* REQUIRED ACTION *
Please state in a single number how many lines of the entries below include the word "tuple".
□ □ □ □
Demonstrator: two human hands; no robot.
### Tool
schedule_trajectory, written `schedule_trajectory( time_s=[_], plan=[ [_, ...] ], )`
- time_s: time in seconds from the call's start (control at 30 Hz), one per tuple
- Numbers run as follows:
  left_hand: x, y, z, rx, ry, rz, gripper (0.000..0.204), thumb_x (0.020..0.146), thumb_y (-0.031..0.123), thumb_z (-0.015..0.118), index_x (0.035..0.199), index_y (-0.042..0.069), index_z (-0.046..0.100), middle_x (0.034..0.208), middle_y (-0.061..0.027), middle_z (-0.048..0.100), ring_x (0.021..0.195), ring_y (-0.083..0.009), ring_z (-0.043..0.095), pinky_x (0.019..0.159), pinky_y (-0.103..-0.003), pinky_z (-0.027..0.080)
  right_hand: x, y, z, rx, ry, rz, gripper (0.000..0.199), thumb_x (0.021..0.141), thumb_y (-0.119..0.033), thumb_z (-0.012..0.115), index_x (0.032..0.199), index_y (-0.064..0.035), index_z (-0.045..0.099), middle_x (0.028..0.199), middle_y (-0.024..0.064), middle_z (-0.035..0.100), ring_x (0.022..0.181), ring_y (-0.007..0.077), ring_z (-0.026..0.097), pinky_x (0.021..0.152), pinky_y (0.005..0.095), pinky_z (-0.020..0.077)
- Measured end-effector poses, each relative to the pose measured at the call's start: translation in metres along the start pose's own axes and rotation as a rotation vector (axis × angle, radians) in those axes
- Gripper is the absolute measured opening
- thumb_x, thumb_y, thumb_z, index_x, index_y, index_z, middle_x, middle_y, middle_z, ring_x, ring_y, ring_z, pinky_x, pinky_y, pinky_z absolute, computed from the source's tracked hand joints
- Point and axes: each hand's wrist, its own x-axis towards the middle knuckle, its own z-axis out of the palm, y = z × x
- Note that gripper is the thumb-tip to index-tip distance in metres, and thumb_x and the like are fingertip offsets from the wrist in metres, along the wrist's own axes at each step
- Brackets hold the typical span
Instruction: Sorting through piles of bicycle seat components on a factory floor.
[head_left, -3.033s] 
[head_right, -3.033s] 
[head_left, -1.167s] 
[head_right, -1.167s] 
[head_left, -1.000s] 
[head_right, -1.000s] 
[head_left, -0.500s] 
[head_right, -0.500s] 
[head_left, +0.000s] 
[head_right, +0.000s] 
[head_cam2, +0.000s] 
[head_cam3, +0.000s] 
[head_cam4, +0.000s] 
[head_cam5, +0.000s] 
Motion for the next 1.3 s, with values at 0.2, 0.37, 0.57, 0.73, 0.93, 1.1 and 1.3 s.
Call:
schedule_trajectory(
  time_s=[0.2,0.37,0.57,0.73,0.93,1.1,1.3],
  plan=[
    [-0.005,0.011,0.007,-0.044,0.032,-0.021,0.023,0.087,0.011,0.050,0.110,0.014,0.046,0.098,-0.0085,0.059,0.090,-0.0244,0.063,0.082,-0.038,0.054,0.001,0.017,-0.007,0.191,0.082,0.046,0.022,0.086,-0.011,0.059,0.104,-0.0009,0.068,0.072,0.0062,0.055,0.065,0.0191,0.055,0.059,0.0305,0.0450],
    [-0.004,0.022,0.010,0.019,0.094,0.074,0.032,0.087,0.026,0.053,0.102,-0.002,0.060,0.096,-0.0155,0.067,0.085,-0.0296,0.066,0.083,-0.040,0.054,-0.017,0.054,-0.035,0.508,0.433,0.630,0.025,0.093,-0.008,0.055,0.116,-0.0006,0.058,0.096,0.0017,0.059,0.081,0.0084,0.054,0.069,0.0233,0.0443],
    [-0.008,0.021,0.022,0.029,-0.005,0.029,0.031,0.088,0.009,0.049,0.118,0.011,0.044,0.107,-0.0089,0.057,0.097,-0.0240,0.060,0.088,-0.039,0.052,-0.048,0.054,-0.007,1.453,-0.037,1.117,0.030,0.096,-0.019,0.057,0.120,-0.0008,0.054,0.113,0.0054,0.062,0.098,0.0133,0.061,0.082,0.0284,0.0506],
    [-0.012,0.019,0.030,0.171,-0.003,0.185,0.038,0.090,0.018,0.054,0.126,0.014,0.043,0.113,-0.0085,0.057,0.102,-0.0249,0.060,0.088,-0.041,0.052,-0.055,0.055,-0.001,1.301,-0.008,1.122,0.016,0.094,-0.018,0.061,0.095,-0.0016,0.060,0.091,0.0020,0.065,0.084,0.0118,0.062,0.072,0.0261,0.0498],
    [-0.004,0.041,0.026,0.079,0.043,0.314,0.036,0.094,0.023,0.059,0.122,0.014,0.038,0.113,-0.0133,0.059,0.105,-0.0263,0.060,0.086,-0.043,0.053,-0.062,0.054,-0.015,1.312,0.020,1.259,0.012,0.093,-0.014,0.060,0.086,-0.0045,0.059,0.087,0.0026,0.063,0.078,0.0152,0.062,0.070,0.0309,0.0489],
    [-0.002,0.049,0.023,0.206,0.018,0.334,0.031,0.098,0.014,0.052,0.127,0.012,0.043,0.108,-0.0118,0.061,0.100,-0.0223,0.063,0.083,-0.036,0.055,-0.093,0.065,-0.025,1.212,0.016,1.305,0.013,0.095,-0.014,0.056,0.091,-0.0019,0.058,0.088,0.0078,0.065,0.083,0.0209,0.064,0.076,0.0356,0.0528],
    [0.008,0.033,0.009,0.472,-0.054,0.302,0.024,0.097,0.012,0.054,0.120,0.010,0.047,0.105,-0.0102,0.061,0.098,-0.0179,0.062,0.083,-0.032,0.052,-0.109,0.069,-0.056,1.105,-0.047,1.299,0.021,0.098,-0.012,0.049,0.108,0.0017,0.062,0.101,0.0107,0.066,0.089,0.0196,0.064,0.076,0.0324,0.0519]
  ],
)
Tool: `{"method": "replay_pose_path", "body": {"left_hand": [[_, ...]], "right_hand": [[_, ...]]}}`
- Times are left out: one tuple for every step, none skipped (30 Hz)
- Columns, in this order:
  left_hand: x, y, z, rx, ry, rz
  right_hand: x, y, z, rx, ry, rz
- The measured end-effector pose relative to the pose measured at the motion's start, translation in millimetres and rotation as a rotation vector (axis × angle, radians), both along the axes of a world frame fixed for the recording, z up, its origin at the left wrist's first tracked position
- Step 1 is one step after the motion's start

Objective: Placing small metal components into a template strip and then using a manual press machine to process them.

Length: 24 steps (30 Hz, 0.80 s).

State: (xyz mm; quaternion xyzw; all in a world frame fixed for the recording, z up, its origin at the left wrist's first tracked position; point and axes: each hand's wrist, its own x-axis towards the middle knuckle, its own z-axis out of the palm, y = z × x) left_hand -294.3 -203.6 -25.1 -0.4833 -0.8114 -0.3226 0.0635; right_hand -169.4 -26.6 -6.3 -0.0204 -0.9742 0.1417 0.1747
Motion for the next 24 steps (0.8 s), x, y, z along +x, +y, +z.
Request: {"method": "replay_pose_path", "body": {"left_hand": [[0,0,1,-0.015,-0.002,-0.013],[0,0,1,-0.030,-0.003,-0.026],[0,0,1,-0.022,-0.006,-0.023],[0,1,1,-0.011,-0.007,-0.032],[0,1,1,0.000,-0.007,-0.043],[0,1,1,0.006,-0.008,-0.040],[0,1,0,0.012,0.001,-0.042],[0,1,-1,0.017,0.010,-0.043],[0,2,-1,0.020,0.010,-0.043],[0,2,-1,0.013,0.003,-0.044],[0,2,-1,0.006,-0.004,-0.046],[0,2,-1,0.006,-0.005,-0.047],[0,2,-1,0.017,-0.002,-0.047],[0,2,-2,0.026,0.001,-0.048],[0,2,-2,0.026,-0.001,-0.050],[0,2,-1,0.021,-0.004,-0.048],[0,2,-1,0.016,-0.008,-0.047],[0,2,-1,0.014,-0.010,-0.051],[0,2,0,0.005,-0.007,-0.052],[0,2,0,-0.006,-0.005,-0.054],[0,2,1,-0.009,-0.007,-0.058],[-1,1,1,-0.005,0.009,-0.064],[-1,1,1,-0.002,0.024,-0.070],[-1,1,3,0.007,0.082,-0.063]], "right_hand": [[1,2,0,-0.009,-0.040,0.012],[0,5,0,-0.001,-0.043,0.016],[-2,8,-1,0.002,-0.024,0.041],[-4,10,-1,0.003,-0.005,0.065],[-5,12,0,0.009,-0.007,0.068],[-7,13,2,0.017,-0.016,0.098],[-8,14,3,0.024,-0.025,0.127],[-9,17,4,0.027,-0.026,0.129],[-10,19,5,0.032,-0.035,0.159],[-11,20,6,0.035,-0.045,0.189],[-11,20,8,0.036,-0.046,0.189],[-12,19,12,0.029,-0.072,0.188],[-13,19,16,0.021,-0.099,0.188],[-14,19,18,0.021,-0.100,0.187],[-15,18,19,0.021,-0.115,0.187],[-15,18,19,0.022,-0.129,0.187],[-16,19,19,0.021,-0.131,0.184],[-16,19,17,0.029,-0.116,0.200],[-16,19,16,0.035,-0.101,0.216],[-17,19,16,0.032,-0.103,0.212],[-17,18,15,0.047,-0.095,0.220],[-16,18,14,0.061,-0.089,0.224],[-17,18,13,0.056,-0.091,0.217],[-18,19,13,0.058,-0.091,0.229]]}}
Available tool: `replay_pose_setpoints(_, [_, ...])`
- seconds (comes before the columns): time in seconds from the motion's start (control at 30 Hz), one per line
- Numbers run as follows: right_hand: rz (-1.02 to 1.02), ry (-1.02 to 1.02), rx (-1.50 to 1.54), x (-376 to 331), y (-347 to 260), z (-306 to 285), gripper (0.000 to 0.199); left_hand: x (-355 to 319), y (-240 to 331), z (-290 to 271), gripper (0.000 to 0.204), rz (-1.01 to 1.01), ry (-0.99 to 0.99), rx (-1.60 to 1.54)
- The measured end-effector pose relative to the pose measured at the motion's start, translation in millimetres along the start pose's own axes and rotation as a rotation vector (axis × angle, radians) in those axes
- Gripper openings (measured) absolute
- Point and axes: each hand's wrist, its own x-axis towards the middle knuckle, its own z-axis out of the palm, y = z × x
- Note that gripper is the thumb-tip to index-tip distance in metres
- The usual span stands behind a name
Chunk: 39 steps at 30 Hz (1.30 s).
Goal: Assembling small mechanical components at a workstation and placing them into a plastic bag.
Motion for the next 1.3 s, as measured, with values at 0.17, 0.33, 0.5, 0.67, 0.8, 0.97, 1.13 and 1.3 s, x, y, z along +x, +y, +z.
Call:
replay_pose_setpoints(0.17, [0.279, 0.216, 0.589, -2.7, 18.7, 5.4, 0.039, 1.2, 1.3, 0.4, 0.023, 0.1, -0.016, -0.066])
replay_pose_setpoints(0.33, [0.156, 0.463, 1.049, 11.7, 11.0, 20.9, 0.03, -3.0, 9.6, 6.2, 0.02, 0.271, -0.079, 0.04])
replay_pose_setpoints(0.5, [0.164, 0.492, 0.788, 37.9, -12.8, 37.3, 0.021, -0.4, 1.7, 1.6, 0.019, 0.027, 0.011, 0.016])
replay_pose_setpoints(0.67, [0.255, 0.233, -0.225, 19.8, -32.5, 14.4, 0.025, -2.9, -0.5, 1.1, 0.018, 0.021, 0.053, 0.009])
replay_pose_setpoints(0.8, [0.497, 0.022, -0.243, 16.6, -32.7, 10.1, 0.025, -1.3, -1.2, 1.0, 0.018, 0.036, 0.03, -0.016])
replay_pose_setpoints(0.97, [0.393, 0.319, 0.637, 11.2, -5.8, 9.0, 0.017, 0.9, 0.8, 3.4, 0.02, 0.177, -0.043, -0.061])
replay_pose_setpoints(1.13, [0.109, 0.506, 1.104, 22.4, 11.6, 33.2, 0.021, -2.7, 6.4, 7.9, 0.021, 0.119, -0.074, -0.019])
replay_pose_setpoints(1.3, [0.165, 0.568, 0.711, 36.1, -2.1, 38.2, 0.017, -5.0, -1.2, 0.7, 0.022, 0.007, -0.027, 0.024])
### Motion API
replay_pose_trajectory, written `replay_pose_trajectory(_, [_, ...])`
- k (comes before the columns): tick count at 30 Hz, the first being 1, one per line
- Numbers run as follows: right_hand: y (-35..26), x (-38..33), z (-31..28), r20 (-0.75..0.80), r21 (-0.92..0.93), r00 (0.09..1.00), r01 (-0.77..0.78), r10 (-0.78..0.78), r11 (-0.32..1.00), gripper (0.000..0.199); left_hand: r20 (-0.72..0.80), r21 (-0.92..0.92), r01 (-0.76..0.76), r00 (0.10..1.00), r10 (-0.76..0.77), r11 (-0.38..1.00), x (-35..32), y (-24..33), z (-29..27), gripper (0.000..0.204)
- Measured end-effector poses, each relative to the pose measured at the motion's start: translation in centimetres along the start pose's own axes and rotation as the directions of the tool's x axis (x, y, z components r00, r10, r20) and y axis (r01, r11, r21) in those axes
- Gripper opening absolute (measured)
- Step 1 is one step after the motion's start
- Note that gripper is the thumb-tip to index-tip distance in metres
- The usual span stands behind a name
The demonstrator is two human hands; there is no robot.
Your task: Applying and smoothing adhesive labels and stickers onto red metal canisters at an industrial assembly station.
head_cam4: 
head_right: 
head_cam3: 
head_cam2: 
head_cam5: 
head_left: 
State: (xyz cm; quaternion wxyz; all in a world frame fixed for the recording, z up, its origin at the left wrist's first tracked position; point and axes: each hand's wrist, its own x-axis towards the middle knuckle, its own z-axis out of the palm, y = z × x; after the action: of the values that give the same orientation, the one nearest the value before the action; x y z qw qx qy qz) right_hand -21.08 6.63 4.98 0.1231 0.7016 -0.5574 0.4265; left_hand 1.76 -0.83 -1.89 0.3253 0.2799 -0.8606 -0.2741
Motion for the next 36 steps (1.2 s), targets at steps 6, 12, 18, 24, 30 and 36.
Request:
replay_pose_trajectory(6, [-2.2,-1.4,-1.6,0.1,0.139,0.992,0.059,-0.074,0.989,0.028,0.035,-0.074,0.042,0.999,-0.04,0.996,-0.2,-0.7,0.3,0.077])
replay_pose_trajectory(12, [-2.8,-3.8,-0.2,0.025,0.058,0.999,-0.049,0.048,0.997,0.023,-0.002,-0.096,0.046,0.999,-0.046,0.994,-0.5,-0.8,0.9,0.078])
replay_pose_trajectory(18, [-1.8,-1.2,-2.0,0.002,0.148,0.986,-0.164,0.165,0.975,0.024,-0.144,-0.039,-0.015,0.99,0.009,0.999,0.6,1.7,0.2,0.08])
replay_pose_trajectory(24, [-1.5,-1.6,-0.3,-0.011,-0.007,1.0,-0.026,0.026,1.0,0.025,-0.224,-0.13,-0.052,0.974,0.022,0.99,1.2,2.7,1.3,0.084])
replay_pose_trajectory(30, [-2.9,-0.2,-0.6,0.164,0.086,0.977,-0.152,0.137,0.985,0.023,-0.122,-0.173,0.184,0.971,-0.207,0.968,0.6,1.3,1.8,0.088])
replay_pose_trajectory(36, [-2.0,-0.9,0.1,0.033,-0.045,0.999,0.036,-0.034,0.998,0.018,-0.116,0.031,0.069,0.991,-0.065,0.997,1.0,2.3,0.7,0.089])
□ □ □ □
* WRITTEN SOLUTION *
2